[Opening Collected data section]

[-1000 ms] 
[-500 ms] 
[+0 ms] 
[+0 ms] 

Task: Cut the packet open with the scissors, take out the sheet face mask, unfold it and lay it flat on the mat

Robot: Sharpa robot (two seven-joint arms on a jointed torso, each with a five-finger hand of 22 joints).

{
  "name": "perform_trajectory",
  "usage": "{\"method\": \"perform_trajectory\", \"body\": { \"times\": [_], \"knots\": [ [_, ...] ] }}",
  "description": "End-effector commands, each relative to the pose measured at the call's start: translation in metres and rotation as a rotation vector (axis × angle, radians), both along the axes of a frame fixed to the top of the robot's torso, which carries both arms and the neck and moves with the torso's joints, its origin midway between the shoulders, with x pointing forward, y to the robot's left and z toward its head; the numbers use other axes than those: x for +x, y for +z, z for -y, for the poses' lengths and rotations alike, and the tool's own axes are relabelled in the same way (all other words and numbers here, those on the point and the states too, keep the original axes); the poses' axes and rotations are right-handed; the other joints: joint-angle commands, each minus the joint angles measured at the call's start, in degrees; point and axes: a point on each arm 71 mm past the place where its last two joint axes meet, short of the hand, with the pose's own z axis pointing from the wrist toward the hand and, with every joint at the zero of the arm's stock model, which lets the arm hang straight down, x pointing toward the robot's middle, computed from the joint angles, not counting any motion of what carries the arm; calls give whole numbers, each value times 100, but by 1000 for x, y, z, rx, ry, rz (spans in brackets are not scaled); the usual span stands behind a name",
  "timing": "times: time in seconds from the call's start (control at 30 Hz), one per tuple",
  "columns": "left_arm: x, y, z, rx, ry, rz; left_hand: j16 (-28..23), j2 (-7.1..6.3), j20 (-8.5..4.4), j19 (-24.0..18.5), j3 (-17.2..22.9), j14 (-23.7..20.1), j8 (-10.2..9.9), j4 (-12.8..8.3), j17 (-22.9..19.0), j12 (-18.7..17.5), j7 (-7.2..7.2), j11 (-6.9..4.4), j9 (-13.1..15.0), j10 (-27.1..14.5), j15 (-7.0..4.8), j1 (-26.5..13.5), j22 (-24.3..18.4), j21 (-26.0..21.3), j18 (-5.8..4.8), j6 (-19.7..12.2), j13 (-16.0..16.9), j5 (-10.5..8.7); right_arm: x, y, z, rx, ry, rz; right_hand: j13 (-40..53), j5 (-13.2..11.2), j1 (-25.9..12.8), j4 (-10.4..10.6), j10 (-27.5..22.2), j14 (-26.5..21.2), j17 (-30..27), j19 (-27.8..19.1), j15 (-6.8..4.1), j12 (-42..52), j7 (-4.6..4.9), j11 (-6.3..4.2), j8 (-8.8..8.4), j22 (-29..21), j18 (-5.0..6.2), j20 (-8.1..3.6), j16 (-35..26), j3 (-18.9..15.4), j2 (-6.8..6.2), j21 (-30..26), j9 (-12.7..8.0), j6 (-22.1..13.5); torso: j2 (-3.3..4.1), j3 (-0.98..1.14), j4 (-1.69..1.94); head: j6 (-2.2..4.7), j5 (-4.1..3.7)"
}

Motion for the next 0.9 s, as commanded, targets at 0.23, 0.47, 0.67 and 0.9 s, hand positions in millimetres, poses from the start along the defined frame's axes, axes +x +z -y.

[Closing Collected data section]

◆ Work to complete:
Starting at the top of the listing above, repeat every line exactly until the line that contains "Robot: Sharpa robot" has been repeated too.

◆ Reply to the exercise:
[-1000 ms] 
[-500 ms] 
[+0 ms] 
[+0 ms] 

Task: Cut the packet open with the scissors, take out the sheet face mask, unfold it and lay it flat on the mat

Robot: Sharpa robot (two seven-joint arms on a jointed torso, each with a five-finger hand of 22 joints).

The requested output has been given in full.